What is needed is the run of lines from the one with "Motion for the" through the close of the data, set down exactly.

▬▬▬▬▬▬

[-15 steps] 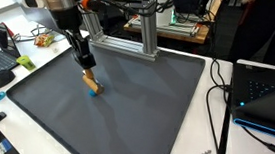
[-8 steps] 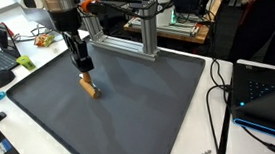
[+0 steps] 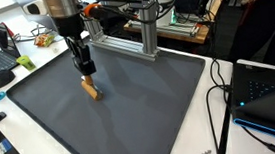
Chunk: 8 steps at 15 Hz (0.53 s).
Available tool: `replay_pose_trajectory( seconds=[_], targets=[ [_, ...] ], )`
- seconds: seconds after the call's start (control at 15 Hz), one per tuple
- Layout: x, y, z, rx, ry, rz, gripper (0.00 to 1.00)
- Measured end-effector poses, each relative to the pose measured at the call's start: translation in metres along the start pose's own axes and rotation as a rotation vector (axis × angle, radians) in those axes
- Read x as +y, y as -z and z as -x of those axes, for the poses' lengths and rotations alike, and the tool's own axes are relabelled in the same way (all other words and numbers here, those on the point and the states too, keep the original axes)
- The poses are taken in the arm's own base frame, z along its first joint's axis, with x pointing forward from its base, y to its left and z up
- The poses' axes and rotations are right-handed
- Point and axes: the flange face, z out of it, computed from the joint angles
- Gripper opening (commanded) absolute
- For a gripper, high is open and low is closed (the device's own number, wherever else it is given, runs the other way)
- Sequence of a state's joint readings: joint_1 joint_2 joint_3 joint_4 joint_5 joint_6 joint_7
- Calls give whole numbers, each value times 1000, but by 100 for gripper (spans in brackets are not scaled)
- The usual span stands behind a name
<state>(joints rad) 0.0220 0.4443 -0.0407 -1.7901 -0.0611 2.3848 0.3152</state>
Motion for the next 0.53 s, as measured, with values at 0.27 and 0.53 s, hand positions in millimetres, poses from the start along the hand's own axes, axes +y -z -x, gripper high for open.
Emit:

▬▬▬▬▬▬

Task response:
Motion for the next 0.53 s, as measured, with values at 0.27 and 0.53 s, hand positions in millimetres, poses from the start along the hand's own axes, axes +y -z -x, gripper high for open.
Emit:

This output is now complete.